WHAT IS BEING ASKED — All lines from the one with "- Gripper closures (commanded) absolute" to the end of the material, both included, are to be written out exactly and without anything else.

-------

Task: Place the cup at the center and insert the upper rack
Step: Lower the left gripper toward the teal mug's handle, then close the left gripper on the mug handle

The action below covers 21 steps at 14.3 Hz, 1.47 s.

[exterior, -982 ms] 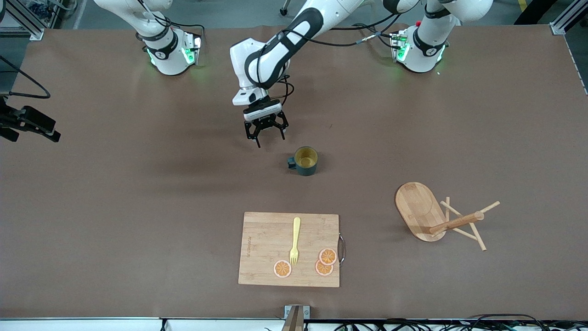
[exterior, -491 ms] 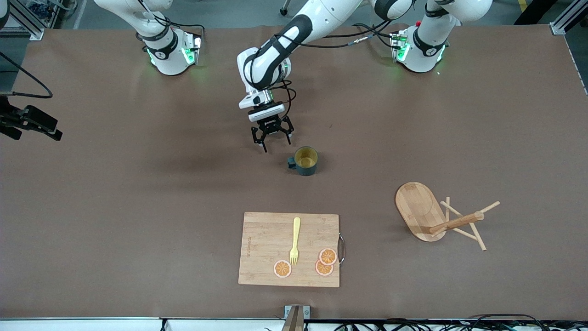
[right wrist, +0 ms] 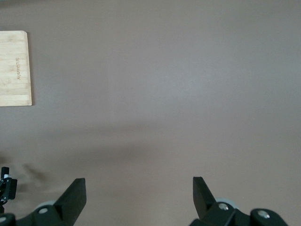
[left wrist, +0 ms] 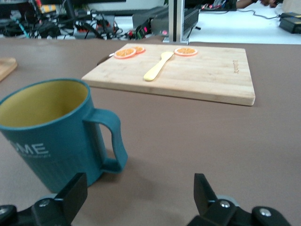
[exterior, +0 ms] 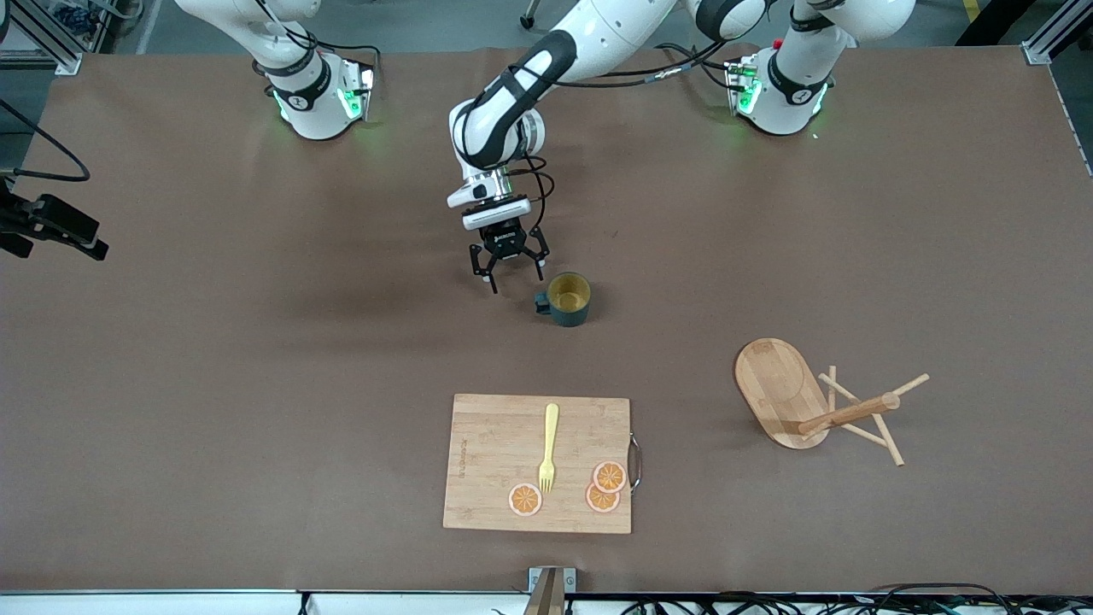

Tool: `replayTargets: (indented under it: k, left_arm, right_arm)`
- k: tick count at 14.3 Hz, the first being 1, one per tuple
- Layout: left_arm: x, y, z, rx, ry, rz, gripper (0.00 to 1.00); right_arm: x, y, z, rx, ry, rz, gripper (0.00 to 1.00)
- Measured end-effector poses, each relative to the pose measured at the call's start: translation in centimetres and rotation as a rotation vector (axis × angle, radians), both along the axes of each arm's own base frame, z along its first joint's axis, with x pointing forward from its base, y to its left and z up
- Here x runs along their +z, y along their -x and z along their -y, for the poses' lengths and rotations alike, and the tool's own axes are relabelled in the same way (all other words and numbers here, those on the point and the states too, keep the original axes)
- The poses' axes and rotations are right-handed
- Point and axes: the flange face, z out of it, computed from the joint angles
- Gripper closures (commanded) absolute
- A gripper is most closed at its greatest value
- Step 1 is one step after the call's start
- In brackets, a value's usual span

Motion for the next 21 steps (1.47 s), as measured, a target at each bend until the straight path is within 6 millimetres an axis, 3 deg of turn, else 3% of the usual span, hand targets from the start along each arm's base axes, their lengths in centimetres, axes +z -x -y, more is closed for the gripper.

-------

EXERCISE RESULT —
- Gripper closures (commanded) absolute
- A gripper is most closed at its greatest value
- Step 1 is one step after the call's start
- In brackets, a value's usual span

Motion for the next 21 steps (1.47 s), as measured, a target at each bend until the straight path is within 6 millimetres an axis, 3 deg of turn, else 3% of the usual span, hand targets from the start along each arm's base axes, their lengths in centimetres, axes +z -x -y, more is closed for the gripper.

This output is now complete.